Python Web Crawler Learning Notes (1) Crawling Simple Static Web Pages

I. Using urllib3 to Implement HTTP Requests#

1. Generating Requests#

Generate requests using the request method, prototype as follows

urllib3.request(method,url,fields=None,headers=None,**urlopen_kw)

Parameter	Description
method	Accepts string. Indicates the type of request, such as "GET" (commonly used), "HEAD", "DELETE", etc., with no default value.
url	Accepts string. Indicates the URL in string format. No default value.
fields	Accepts dict.
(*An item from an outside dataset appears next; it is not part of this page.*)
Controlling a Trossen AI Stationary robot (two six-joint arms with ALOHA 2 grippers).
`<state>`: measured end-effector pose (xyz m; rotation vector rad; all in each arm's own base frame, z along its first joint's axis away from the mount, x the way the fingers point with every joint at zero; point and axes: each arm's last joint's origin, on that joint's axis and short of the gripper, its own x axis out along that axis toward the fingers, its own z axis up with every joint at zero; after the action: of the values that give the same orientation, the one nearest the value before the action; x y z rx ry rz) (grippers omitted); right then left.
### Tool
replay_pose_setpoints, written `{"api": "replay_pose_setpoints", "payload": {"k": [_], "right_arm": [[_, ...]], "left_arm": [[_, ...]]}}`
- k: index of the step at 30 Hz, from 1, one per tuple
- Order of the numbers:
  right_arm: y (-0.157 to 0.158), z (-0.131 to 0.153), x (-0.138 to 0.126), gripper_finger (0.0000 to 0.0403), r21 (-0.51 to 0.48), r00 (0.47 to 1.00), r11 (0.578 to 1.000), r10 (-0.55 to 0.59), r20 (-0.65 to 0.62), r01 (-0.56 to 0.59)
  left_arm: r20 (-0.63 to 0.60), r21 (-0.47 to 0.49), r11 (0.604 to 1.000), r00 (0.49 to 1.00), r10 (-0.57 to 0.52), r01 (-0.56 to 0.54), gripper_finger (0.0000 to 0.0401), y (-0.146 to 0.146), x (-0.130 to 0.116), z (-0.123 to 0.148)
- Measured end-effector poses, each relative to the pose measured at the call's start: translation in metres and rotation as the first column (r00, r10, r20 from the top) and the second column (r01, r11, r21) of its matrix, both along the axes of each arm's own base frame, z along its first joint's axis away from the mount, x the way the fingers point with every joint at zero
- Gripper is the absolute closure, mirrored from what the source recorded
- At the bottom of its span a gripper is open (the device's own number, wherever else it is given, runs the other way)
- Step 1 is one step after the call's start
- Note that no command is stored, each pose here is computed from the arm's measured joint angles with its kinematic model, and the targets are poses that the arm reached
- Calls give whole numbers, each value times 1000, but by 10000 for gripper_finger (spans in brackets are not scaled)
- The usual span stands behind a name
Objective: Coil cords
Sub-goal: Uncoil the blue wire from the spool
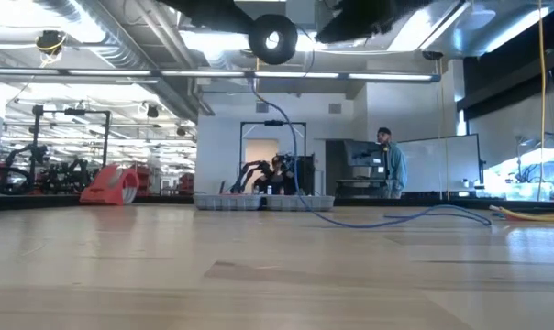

Indicates the parameters carried by the request type. Defaults to None.
headers	Accepts dict. Indicates the parameters carried by the request header. Defaults to None.
**urlopen_kw	Accepts dict and data types in Python, parameters that can be added based on specific needs and request types, usually assigned as dictionary types or specific data.
code:

import urllib3
http = urllib3.PoolManager()
rq = http.request('GET',url='http://www.pythonscraping.com/pages/page3.html')
print('Server response code:', rq.status)
print('Response body:', rq.data)

2. Handling Request Headers#

The headers parameter can be passed by defining a dictionary type, defining a dictionary that contains User-Agent information, using browsers like Firefox and Chrome, operating system "Windows NT 6.1;Win64; x64", to send a GET request with headers to the website "http://www.tipdm/index.html", where the headers parameter is the defined User-Agent dictionary.

import urllib3
http = urllib3.PoolManager()
head = {'User-Agent':'Windows NT 6.1;Win64; x64'}
http.request('GET',url='http://www.pythonscraping.com/pages/page3.html',headers=head)

3. Timeout Settings#

To prevent packet loss due to unstable networks, you can add a timeout parameter to the request, usually a floating-point number. You can set all parameters for this request directly after the URL, or set the connection and read timeout parameters separately. Setting the timeout parameter in the PoolManager instance applies to all requests of that instance.

Directly set

http.request('GET',url='',headers=head,timeout=3.0)
# Timeout if exceeds 3s

http.request('GET',url='http://www.pythonscraping.com/pages/page3.html',headers=head,timeout=urllib3.Timeout(connect=1.0,read=2.0))
# Timeout if connection exceeds 1s, reading exceeds 2s

Apply to all requests of this instance

import urllib3
http = urllib3.PoolManager(timeout=4.0)
head = {'User-Agent':'Windows NT 6.1;Win64; x64'}
http.request('GET',url='http://www.pythonscraping.com/pages/page3.html',headers=head)
# Timeout if exceeds 4s

4. Request Retry Settings#

The urllib3 library can control retries by setting the retries parameter. By default, it retries the request 3 times and performs 3 redirects. You can customize the number of retries by assigning an integer to the retries parameter, and you can define a retries instance to customize the number of request retries and redirects. If you need to disable both request retries and redirects, you can assign False to the retries parameter; to disable only redirects, assign False to the redirect parameter. Similar to the Timeout settings, you can set the retries parameter in the PoolManager instance to control the retry strategy for all requests under that instance.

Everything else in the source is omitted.